Assignment.
Only one stretch of the data below is needed. Output the lines from the one with "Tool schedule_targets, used" up to and including the one with "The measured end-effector", exactly as they stand.

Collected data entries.

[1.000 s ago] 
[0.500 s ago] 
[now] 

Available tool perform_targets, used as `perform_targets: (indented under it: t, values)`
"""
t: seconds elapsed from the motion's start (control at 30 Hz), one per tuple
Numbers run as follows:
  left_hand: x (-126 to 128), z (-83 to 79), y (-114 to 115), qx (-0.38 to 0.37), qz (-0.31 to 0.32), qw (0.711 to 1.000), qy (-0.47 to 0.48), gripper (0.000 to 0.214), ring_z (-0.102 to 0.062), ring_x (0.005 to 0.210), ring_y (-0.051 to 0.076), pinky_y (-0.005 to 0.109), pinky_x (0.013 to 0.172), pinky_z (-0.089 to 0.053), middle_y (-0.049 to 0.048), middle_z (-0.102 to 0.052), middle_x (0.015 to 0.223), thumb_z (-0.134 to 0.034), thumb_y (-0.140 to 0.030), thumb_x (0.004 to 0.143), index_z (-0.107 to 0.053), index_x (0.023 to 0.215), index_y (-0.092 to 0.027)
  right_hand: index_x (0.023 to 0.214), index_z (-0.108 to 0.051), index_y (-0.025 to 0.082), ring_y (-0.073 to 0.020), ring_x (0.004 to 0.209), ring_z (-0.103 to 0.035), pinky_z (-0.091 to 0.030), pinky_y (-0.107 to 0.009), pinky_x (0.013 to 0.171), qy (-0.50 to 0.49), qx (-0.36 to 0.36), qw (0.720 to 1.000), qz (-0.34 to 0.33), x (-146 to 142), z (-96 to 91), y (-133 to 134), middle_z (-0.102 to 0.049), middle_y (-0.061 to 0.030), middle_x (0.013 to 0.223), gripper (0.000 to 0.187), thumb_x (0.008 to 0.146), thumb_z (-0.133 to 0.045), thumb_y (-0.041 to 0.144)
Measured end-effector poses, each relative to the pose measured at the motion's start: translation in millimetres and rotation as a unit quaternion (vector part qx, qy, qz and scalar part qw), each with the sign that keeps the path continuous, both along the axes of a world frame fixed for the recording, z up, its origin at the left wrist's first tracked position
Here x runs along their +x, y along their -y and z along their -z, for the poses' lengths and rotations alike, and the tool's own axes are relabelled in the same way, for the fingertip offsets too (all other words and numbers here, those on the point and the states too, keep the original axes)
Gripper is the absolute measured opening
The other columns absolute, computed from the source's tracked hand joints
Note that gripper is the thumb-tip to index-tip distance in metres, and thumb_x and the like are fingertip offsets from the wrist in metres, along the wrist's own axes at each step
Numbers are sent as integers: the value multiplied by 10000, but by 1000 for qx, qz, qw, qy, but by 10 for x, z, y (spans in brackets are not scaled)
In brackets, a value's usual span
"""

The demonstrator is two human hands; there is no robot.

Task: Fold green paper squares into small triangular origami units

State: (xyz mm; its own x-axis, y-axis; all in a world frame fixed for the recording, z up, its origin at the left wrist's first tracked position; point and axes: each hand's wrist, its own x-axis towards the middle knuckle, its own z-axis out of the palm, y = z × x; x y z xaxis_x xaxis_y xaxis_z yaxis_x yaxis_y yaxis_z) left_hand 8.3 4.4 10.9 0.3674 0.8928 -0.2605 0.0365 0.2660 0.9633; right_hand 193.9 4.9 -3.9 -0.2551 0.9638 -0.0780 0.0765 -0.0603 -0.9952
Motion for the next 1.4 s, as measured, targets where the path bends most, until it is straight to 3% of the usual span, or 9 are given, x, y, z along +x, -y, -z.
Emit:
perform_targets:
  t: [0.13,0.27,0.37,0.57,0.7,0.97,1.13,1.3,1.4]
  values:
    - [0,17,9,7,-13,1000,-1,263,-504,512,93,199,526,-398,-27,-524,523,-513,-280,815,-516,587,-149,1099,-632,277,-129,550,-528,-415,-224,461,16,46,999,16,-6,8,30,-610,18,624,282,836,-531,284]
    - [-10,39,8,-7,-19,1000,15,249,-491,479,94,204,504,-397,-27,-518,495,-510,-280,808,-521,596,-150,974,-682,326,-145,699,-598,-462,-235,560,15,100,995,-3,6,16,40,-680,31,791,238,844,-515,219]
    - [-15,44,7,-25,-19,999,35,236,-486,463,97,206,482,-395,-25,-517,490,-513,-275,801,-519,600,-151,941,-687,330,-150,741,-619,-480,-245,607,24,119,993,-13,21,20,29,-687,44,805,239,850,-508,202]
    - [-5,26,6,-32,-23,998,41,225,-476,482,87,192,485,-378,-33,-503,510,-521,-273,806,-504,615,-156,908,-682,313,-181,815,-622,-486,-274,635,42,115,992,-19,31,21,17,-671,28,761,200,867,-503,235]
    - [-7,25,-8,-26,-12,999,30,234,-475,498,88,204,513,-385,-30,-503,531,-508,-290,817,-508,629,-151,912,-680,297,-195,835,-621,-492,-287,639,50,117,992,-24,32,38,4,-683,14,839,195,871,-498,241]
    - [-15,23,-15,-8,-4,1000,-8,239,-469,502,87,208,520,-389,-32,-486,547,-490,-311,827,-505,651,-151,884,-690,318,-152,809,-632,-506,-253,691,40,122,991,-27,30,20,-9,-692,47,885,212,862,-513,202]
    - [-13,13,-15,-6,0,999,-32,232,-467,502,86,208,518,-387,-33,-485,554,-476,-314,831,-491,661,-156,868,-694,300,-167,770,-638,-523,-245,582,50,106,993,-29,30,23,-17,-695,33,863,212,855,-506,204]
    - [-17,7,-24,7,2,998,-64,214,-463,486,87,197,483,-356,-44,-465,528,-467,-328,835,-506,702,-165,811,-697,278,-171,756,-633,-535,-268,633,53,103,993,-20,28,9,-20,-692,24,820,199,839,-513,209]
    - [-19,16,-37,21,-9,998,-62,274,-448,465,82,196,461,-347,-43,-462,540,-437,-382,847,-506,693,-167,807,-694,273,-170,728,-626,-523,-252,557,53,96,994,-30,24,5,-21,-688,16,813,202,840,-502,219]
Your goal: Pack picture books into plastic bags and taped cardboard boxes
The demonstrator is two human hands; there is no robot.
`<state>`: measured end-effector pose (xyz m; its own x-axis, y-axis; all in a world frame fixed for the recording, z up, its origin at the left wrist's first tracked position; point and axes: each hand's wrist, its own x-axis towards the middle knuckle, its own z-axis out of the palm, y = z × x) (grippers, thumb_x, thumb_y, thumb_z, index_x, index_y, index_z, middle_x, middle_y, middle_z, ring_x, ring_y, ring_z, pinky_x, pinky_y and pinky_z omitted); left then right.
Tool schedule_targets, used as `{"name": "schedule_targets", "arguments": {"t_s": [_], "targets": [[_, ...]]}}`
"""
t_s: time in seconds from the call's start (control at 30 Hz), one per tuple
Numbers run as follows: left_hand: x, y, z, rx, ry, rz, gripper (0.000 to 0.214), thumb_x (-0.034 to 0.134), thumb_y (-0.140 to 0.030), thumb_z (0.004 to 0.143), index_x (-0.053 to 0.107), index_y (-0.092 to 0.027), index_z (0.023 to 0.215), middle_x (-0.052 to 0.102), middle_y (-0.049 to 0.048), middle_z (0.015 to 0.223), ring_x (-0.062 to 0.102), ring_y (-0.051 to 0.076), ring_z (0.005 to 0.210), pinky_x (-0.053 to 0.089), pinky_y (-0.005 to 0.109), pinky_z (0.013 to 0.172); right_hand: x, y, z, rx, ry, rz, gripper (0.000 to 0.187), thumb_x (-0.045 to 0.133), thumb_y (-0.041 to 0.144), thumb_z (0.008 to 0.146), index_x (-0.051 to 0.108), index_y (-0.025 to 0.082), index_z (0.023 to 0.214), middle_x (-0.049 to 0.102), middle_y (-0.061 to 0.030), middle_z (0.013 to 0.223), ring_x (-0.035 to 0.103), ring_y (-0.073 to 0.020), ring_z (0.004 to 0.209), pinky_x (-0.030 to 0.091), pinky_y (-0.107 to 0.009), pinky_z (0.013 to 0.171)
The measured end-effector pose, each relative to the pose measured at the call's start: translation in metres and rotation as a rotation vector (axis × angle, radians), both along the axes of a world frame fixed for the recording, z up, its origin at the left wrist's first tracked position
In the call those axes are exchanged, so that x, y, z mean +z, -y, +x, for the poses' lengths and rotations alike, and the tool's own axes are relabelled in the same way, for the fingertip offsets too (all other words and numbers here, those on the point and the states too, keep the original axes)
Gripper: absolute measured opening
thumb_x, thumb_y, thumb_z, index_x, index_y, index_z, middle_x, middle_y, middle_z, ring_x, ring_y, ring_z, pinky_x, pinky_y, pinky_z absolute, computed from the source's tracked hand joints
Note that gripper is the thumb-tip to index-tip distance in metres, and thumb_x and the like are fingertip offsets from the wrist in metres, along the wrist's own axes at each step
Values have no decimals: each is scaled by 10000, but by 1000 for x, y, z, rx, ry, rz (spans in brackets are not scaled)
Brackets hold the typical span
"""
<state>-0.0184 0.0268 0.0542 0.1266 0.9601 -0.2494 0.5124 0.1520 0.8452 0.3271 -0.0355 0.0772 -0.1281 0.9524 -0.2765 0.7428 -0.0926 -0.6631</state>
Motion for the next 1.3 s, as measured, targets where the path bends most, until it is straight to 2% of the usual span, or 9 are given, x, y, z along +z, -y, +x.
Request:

Answer for this exercise.
Tool schedule_targets, used as `{"name": "schedule_targets", "arguments": {"t_s": [_], "targets": [[_, ...]]}}`
"""
t_s: time in seconds from the call's start (control at 30 Hz), one per tuple
Numbers run as follows: left_hand: x, y, z, rx, ry, rz, gripper (0.000 to 0.214), thumb_x (-0.034 to 0.134), thumb_y (-0.140 to 0.030), thumb_z (0.004 to 0.143), index_x (-0.053 to 0.107), index_y (-0.092 to 0.027), index_z (0.023 to 0.215), middle_x (-0.052 to 0.102), middle_y (-0.049 to 0.048), middle_z (0.015 to 0.223), ring_x (-0.062 to 0.102), ring_y (-0.051 to 0.076), ring_z (0.005 to 0.210), pinky_x (-0.053 to 0.089), pinky_y (-0.005 to 0.109), pinky_z (0.013 to 0.172); right_hand: x, y, z, rx, ry, rz, gripper (0.000 to 0.187), thumb_x (-0.045 to 0.133), thumb_y (-0.041 to 0.144), thumb_z (0.008 to 0.146), index_x (-0.051 to 0.108), index_y (-0.025 to 0.082), index_z (0.023 to 0.214), middle_x (-0.049 to 0.102), middle_y (-0.061 to 0.030), middle_z (0.013 to 0.223), ring_x (-0.035 to 0.103), ring_y (-0.073 to 0.020), ring_z (0.004 to 0.209), pinky_x (-0.030 to 0.091), pinky_y (-0.107 to 0.009), pinky_z (0.013 to 0.171)
The measured end-effector pose, each relative to the pose measured at the call's start: translation in metres and rotation as a rotation vector (axis × angle, radians), both along the axes of a world frame fixed for the recording, z up, its origin at the left wrist's first tracked position

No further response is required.